Careful if you spill mustard on that shirt — wiping it off could accidentally turn up the music, turn off the lights or call your mother.
Google said it’s developing a new “smart fabric” technology that will make shirts, pants and other articles of clothing responsive to swipes and taps the same way touchscreens are.
That, in turn, could allow high-tech togs to communicate with laptops, smartphones and smart appliances — or even replace them altogether, industry watchers said.
The technology, slated for release to developers later this year, pushes the envelope in the fast-growing wearables category, whose recent entrants have included the Apple Watch.
Google’s “Project Jacquard,” unveiled this week at its I/O developers conference in San Francisco, demonstrated a jacket that commanded a phone to make a call. Fabric swatches not only responded to finger swipes but also sensed how hard they were being pressed.
Engineers pulled this off by creating a yarn that’s capable of conducting electricity, as well as being interwoven with a variety of fabrics.
“The structure of textiles is the same as the structure of touchscreens,” explained Google exec Ivan Poupyrev.

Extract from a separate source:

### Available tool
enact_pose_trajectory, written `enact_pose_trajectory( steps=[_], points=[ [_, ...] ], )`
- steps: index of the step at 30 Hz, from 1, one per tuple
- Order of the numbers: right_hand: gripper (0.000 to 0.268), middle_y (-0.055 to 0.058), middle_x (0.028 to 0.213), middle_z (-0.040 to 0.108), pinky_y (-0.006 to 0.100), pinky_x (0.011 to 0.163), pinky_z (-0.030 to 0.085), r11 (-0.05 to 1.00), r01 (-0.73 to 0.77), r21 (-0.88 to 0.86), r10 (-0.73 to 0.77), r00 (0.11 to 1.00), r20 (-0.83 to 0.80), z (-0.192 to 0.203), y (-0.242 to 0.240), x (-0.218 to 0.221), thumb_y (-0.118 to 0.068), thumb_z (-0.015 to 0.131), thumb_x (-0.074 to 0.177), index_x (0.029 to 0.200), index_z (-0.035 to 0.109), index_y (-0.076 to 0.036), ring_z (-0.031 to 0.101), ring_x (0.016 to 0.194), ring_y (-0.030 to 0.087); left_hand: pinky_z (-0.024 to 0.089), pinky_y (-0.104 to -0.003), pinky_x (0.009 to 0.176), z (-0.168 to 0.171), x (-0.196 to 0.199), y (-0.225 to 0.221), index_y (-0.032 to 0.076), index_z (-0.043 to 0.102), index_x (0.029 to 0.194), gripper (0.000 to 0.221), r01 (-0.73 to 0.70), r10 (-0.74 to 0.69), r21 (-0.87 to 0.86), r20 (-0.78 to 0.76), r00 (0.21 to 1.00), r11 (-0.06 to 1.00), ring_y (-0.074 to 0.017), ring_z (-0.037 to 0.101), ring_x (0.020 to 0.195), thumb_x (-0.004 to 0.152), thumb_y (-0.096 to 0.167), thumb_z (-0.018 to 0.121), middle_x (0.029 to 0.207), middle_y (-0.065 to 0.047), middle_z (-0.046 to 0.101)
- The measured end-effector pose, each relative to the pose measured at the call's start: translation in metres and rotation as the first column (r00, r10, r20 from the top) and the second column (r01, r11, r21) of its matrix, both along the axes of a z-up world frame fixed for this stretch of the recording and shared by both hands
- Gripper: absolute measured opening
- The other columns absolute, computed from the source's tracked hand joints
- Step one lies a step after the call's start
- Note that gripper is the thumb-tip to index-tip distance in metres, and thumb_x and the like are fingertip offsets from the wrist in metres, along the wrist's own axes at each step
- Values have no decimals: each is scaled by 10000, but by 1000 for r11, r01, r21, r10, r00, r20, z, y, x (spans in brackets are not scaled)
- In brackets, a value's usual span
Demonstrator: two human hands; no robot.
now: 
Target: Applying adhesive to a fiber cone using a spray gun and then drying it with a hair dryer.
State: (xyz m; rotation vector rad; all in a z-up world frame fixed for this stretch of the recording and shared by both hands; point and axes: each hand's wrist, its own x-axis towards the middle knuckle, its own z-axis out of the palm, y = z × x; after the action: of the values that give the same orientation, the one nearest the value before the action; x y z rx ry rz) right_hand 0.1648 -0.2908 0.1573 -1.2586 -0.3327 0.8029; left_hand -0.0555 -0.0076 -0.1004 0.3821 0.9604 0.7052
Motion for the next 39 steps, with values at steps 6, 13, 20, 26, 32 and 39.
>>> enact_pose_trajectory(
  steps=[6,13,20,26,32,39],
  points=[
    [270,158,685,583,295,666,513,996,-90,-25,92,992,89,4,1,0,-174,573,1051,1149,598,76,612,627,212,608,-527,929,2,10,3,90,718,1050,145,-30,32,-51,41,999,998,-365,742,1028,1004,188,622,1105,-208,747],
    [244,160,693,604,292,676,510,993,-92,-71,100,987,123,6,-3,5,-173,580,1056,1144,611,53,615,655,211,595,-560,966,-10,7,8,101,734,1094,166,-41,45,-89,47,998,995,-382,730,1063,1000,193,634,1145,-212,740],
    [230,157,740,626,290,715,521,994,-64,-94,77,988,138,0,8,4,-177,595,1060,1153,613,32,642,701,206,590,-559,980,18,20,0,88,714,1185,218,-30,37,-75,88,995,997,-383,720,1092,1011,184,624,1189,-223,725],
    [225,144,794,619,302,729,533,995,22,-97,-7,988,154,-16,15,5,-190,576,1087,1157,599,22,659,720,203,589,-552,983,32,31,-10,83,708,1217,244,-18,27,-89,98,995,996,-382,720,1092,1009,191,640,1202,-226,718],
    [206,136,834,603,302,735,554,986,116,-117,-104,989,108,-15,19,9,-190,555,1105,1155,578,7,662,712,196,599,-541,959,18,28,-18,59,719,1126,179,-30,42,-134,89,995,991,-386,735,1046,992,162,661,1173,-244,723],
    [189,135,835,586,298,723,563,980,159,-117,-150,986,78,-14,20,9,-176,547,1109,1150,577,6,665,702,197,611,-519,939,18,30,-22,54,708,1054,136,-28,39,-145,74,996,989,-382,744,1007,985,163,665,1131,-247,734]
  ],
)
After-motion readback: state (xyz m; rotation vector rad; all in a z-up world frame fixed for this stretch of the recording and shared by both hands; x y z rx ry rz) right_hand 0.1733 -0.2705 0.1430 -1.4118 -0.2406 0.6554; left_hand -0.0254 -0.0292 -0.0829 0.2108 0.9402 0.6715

Electronic components that support the fabric have already been shrunk down to the size of a button and will eventually be undetectable, execs said.

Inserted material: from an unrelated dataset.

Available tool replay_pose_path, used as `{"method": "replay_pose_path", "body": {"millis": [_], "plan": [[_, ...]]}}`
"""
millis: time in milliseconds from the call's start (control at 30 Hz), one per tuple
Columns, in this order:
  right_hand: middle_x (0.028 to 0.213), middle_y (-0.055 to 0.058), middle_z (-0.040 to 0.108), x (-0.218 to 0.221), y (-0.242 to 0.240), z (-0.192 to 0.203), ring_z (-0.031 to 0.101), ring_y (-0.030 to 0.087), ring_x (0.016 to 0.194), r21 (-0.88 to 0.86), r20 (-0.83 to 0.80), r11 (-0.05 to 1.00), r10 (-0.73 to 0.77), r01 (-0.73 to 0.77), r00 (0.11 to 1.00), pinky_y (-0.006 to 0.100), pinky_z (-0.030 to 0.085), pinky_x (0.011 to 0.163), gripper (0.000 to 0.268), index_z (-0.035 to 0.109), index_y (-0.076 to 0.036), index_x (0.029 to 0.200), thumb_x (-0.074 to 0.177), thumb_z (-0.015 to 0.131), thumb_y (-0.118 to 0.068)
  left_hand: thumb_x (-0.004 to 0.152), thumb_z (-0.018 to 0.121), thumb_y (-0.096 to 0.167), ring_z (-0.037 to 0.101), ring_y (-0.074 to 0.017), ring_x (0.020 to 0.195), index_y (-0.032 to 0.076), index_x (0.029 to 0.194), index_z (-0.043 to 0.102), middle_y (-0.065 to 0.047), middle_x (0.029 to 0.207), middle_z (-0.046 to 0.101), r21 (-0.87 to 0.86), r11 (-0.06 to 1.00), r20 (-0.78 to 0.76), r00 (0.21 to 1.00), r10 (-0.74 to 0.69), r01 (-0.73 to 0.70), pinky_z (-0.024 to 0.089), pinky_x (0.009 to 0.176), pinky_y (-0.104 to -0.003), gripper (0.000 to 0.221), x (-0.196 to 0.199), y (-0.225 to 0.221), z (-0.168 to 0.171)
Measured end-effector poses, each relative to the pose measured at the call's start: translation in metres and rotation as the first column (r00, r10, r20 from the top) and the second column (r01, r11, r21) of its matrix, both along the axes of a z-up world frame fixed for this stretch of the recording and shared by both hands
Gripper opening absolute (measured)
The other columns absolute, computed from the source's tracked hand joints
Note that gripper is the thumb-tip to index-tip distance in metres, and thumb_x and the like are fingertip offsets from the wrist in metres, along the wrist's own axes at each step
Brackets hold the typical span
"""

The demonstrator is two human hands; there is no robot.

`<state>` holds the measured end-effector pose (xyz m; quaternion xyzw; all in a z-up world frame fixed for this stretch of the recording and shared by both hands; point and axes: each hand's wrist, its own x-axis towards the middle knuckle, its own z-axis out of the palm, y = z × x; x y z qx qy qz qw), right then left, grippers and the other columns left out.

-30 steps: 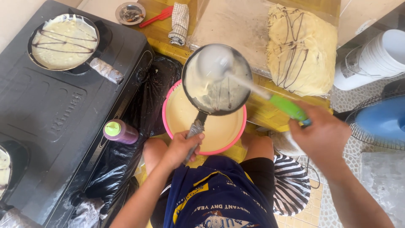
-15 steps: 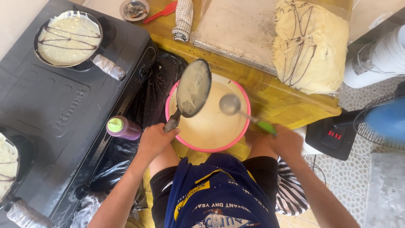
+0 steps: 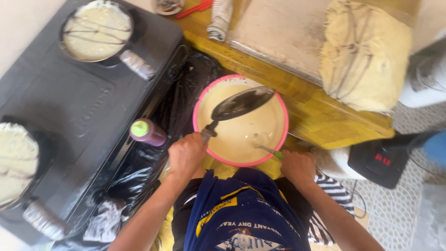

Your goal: Cooking multiple crepe layers by pouring batter into pans, spreading it, and stacking the finished layers.

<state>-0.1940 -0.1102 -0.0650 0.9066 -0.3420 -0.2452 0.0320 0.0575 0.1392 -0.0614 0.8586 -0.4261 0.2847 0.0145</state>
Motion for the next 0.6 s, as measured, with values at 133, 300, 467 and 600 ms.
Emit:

Google isn’t the first company to push smart fabrics. OmSignal and Heapsylon are two startups that have been marketing athletic wear that can monitor a user’s vital signs during a workout.
Google’s approach, however, appears to be targeting everyday uses that could be especially attractive to the lazy — those who’d rather not have to fish the phones out of their pockets to answer them, for example.
Some experts said the generous surface area of smart fabrics would be a welcome contrast to the tiny screen of the Apple Watch, which has vexed some reviewers.
Signaling its mainstream intentions, Google said Friday it has created a partnership with Levi Strauss.
“In our hyper-digital world, people constantly struggle to be physically present in their environment while maintaining a digital connection,” said Paul Dillinger, head of global product innovation at Levi.
When it comes to fashion, Google might need all the help it can get it. The 2012 launch of Google Glass, a pair of smart eyeglasses, flopped with fashionistas.
On Friday, Google exec Astro Teller admitted the Google Glass rollout had been botched and said a new version “is making really good progress.”